Сама русская природа томится о счастье, о жизни, достойной ее красоты и мощи!

«Иной раз, — говорит Чехов словами Лопахина в «Вишневом саде», — когда не спится, я думаю: господи, ты дал нам громадные леса, необъятные поля, глубочайшие горизонты, и, живя тут, мы сами должны по-настоящему быть великанами…» Даже и традиционная красота лунных ночей связывалась у Чехова с мечтой о торжестве правды: «…и все на земле только ждет, чтобы слиться с правдой, как лунный свет сливается с ночью» («В овраге»).

Где в мировой литературе можно еще встретить такую упорную, такую страстную мелодию единства правды и красоты!

На русской земле все полно было стремления слиться с правдой, и Чехов был поэтом этого стремления, непобедимой веры русского народа в торжество правды.

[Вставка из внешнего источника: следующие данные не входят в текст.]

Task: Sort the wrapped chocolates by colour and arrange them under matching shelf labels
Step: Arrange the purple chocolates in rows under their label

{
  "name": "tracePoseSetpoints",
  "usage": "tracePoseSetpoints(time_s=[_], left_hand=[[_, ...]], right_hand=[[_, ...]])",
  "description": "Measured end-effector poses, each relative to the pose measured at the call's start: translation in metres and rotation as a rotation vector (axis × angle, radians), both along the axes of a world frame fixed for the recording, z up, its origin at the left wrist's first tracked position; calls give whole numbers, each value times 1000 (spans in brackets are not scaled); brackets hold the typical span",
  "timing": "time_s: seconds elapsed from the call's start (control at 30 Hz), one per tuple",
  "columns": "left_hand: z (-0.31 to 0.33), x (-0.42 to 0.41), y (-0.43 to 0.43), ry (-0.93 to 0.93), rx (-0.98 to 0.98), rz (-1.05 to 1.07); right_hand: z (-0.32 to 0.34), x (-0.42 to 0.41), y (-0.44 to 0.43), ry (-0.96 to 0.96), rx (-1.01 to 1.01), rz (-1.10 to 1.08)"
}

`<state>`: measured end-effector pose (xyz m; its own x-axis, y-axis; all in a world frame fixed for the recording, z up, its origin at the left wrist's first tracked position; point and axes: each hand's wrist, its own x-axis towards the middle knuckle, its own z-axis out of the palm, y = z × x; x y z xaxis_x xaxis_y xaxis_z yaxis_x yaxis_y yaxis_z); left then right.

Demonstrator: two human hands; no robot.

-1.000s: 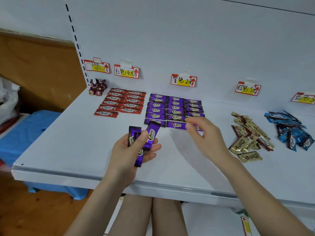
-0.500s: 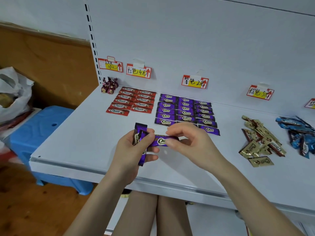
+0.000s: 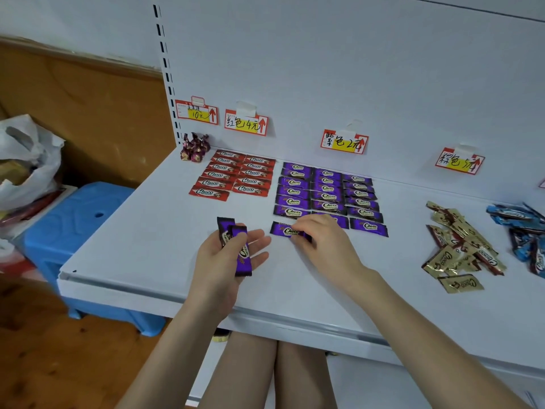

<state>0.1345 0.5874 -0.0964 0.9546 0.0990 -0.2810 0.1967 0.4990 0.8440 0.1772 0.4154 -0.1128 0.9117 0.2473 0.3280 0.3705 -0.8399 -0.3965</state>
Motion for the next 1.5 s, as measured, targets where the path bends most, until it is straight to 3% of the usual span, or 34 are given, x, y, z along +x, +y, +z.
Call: tracePoseSetpoints(time_s=[0.43,0.87,0.97,1.13,1.27,1.5], left_hand=[[-5,4,6,25,-60,153],[-4,-2,6,-59,-19,107],[-3,-4,4,-89,-17,51],[1,-8,-6,-134,39,-68],[7,-13,-19,-184,189,-211],[5,-14,-26,-189,129,-240]], right_hand=[[-5,-8,9,-66,-52,-19],[-9,-6,8,-57,-42,-5],[-3,-7,5,-19,81,-14],[29,-20,5,96,636,6],[49,-32,4,333,735,179],[45,-38,-16,296,918,56]])
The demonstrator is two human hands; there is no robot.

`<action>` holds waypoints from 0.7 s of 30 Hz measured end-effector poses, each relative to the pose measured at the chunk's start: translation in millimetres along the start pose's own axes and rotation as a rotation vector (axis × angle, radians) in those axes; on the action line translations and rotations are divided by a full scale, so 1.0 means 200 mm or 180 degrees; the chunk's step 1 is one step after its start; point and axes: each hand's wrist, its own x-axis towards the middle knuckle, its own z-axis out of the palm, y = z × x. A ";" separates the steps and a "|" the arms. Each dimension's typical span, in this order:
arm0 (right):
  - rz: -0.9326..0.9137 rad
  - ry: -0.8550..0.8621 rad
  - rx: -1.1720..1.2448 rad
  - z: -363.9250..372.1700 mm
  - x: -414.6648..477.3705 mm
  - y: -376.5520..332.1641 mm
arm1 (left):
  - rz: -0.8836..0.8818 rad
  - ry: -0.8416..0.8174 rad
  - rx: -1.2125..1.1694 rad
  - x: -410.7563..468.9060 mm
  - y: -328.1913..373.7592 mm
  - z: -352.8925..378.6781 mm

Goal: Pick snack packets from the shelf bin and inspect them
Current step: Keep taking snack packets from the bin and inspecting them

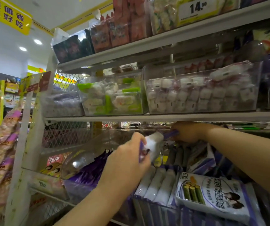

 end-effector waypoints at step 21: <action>-0.0293 0.0072 -0.0708 0.08 -0.12 -0.18 | -0.0338 -0.0391 0.0811 0.28 0.00 0.35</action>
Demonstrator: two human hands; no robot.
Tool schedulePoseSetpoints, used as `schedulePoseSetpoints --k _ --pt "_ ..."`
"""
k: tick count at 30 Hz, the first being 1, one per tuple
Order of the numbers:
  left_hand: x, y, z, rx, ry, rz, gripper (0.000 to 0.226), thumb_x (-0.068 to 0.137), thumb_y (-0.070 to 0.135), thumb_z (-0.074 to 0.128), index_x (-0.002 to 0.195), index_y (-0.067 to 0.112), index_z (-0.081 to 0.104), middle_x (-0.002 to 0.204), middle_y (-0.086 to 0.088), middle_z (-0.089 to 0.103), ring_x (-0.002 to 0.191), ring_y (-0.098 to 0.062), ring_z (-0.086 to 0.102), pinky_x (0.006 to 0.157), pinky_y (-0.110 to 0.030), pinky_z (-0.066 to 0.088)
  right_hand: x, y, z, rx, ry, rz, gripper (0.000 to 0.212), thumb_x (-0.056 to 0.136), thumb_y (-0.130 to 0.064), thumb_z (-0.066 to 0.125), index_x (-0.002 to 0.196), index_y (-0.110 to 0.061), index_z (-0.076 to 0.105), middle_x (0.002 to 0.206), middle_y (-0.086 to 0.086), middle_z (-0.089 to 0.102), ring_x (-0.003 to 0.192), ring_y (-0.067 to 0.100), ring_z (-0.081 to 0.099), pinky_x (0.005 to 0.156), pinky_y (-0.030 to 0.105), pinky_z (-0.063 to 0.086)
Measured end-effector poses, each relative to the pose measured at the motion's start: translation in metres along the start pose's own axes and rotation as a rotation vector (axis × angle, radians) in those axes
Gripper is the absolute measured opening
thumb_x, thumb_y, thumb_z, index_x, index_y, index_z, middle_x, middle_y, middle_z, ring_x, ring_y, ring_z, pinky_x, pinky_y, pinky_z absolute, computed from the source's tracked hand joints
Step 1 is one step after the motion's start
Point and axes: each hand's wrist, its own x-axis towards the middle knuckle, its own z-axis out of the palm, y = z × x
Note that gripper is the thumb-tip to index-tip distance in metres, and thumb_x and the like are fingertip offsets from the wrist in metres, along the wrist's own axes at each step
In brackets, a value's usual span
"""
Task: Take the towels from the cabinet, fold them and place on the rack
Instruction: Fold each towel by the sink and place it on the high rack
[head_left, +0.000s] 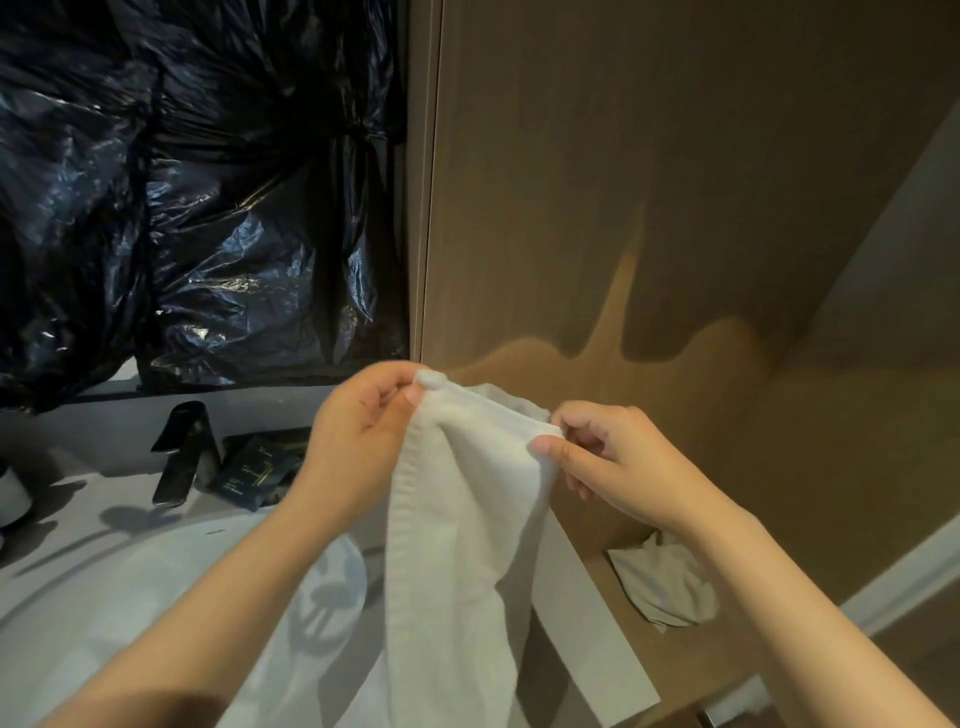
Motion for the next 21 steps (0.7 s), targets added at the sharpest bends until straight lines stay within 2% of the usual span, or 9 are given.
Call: schedulePoseSetpoints --k 3,7,12,15,17,21 --pt "0.019 0.005 -0.012 0.120 0.027 0.076 0.029 0.096 0.012 0.052 0.090 0.036 0.066 0.086 0.028 0.068 0.083 0.009 0.061 0.068 -0.001 0.041 -0.002 0.013 -0.006 -0.023 0.020 0.028 0.034 0.090 -0.059 0.056 0.077 -0.028 0.062 0.070 -0.012 0.066 0.067 0.009 0.066 0.063 0.025 0.057" --pt "0.033 0.002 -0.017 0.235 0.059 0.102 0.031 0.096 0.017 0.051 0.087 0.045 0.062 0.085 0.036 0.063 0.086 0.015 0.058 0.065 0.003 0.038 -0.008 0.031 -0.003 -0.017 0.023 0.083 0.032 0.090 -0.057 0.056 0.075 -0.029 0.060 0.069 -0.013 0.066 0.065 0.008 0.066 0.059 0.018 0.052" --pt "0.051 -0.008 -0.015 0.264 0.098 0.052 0.032 0.098 0.015 0.050 0.087 0.043 0.062 0.084 0.028 0.063 0.082 0.016 0.056 0.065 -0.004 0.038 -0.017 0.055 0.006 -0.010 0.010 0.159 0.036 0.090 -0.056 0.057 0.069 -0.027 0.059 0.064 -0.008 0.066 0.059 0.011 0.065 0.058 0.019 0.052" --pt "0.066 -0.012 -0.013 0.294 0.118 0.023 0.023 0.098 0.015 0.049 0.096 0.028 0.068 0.093 0.017 0.065 0.087 0.003 0.059 0.071 -0.015 0.041 -0.025 0.069 0.007 0.030 0.003 0.205 0.035 0.091 -0.054 0.058 0.068 -0.028 0.058 0.062 -0.005 0.066 0.056 0.013 0.065 0.056 0.018 0.050" --pt "0.073 -0.014 -0.012 0.302 0.125 0.012 0.021 0.099 0.015 0.049 0.102 0.021 0.069 0.095 0.011 0.066 0.090 -0.004 0.059 0.075 -0.019 0.044 -0.031 0.077 0.006 0.043 0.003 0.227 0.034 0.092 -0.053 0.058 0.071 -0.026 0.059 0.063 -0.003 0.067 0.057 0.014 0.065 0.056 0.022 0.053" --pt "0.082 -0.016 -0.009 0.315 0.153 0.002 0.020 0.099 0.015 0.048 0.105 0.019 0.067 0.095 0.010 0.063 0.087 -0.004 0.057 0.072 -0.016 0.041 -0.042 0.089 0.003 0.028 0.021 0.258 0.034 0.093 -0.051 0.056 0.074 -0.023 0.060 0.063 -0.004 0.067 0.057 0.014 0.066 0.059 0.029 0.057"
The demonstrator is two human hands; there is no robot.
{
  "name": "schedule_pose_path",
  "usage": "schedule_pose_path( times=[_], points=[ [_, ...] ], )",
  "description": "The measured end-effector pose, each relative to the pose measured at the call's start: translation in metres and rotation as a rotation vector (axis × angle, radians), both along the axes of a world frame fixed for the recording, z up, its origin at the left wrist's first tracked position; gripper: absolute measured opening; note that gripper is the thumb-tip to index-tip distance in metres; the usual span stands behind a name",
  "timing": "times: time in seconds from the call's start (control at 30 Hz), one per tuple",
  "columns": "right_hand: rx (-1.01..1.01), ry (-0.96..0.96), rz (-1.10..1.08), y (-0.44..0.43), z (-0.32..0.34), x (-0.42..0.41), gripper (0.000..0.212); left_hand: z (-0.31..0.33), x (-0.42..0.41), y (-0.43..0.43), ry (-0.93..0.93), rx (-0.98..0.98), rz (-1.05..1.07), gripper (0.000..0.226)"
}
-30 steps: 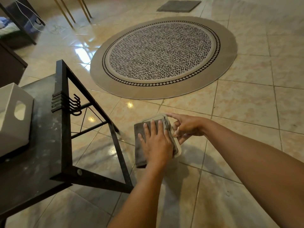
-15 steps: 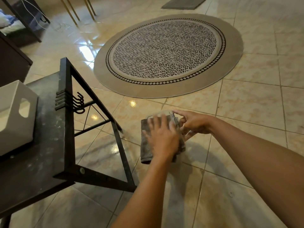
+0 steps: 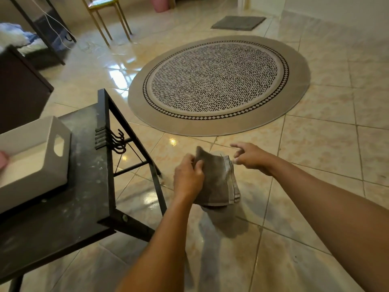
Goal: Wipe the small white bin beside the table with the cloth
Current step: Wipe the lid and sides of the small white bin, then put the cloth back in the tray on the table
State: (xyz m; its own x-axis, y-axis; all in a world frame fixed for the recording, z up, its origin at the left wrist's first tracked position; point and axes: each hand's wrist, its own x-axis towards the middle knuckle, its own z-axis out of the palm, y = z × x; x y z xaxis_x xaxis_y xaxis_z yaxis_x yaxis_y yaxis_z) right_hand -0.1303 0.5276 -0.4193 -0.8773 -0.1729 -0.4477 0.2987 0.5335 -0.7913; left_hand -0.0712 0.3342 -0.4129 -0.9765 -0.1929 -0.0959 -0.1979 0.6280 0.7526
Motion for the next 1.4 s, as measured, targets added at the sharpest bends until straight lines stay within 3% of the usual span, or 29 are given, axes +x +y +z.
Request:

Горький поведал нам в своих воспоминаниях о том, как Л. Н. Толстой, отношение которого к Антону Павловичу было отношением нежной влюбленности, сказал Чехову: «Вот вы — русский! Да, очень, очень русский». «И, — рассказывает Горький, — ласково улыбаясь, обнял Антона Павловича за плечо».

Русское представление о единстве правды и красоты, русская сдержанная сила, своею затаенностью так часто обманывавшая самоуверенных врагов, поверхностных наблюдателей, русская скромность и простота отразились в творчестве и в облике Чехова с классической ясностью.

«Во всех его действиях, особенно в его произведениях, — говорит один из современников, писатель П. Сергеенко, — так и просвечивается молодая душа русского народа, с ее поэзией и юмором… Чехов и с внешней стороны являл типический образ русского крестьянина. В редкой деревне не встретишь крестьянина, похожего на Чехова, с чеховским выражением лица, с чеховской улыбкой… В редкой деревне нет своего Чехова в черновом виде… Чехов настолько типичен, как сын народа, что, исключивши его народность, нельзя совершенно понять его ни как писателя, ни как человека.

У Чехова и наклонности были чисто русские, деревенские. Он любил простых людей, простоту в искусстве».

Русский народный образ Чехова был прочным в представлении самых разных людей, знавших Антона Павловича.

«Было в нем, — вспоминал А. И. Куприн, — что-то простоватое и скромное, что-то чрезвычайно русское, народное, — в лице, в говоре и в оборотах речи».

Чехов мог бы сказать о себе словами своего героя из рассказа «На пути»: «Я любил русский народ до страдания… любил… его язык, творчество». И когда его герои, очарованные красотой родины, думают о том, «как велика, как прекрасна эта страна» («Крыжовник»), или восклицают, подобно героине рассказа «Панихида»: «боже, как хороша моя родина!», то они высказывают заветные мысли и чувства самого автора. Это его русская душа давала отклик прекрасной суровой родине.